[Met Performance] CID:161030
Rigoletto {323} Metropolitan Opera House: 11/15/1952.

(Review)


Metropolitan Opera House
November 15, 1952


RIGOLETTO {323}
Giuseppe Verdi--Francesco Maria Piave

Rigoletto...............Robert Merrill
Gilda...................Roberta Peters
Duke of Mantua..........Ferruccio Tagliavini
Maddalena...............Jean Madeira
Sparafucile.............Jerome Hines
Monterone...............Norman Scott
Borsa...................Alessio De Paolis
Marullo.................Clifford Harvuot
Count Ceprano...........Lawrence Davidson
Countess Ceprano........Paula Lenchner
Giovanna................Thelma Votipka
Page....................Margaret Roggero
Guard...................Algerd Brazis

Conductor...............Alberto Erede

Director................Herbert Graf
Designer................Eugene Berman
Choreographer...........Zachary Solov

Rigoletto received twenty performances this season.

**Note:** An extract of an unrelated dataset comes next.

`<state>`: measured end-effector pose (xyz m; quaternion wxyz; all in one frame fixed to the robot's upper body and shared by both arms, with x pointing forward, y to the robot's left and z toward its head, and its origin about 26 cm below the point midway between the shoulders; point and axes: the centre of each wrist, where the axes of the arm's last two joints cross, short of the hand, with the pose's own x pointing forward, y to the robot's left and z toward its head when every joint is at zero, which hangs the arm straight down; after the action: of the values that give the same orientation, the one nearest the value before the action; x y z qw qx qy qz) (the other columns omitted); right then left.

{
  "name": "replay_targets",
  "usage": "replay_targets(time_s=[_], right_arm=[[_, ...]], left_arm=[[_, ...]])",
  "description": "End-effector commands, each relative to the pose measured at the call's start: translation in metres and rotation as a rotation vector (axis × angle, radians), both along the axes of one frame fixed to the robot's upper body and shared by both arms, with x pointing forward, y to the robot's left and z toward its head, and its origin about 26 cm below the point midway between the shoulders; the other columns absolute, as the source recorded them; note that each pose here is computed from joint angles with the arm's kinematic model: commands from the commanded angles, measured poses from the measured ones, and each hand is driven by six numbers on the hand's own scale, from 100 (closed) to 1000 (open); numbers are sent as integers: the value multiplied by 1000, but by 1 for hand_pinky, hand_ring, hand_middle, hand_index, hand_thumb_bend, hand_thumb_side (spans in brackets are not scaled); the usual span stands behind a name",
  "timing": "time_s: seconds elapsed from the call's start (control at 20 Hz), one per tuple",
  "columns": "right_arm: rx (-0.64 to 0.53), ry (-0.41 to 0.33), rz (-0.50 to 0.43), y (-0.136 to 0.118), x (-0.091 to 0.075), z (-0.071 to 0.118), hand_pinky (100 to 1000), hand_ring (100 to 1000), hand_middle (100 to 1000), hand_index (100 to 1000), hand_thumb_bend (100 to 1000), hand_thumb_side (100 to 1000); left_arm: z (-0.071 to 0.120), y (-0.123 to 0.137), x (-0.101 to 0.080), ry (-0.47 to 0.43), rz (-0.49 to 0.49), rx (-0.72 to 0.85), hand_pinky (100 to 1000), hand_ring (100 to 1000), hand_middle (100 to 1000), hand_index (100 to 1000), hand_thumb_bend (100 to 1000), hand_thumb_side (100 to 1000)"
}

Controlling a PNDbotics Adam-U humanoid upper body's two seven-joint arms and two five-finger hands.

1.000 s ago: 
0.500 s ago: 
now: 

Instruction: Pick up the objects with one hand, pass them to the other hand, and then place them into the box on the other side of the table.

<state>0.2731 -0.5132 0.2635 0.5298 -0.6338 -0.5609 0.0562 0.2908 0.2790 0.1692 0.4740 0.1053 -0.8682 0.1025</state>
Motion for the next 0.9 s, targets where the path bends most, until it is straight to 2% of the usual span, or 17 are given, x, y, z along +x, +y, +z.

Review of Jay S. Harrison in the New York Herald Tribune

'Rigoletto'

Merrill Sings Name Role at Met for First Time

Giuseppe Verdi's "Rigoletto," with Robert Merrill interpreting the name role for the first time, was Saturday night's feature at the Metropolitan Opera House. The remainder of the cast included Roberta Peters as Gilda, Ferruccio Tagliavini as the Duke, Jerome Hines as Sparafucile, Jean Madeira as Maddalena and Thelma Votipka, Norman Scott and Lawrence Davidson.

Mr. Merrill, in the future, is quite likely to make Rigoletto one of his outstanding roles. He has the voice for it - a ringing baritone which sounds now bigger than it has on previous occasions, and his acting capacities are flexible enough to allow for considerable advance in the matter of characterization. At the present, however, Mr. Merrill has barely touched on the wealth of shading available to any and all Rigoletto singers.

As he sees Verdi's hunchback the character is at first the mocker, then the mocked, and this is proper and correct. But in neither phase of this activity is the baritone now able to produce a really vivid impression. As the Duke's companion and aid in crimes of seduction he is content to leer, and when his own daughter is dishonored he is satisfied to stagger and lurch, roll his eyes and act, indeed, as all misguided opera creatures do. But to Rigoletto there is a great deal more, for Verdi has underlined his character's change of heart with an equivalent change of melodic style, and without lighting upon this change and intensifying it by vocal means, Rigoletto is neither more nor less than a clown buffeted in turn by the librettist the composer and the fates.

Mr. Merrill is not as yet aware of this. He sang the second act duet, in which he extols his love for his deceased wife, with precisely the same fervor as his fourth act air to his dying daughter. And in between he did not account for the march of events that turns him from the hunter into the hunted. But it is, nonetheless, an impersonation in which the seeds of growth are deeply planted. Mr. Merrill is an artist, a fine one, and the mantle of Rigoletto, after all, does not fall form-fitted onto the shoulders. One must grow into it, and growth is a matter of time.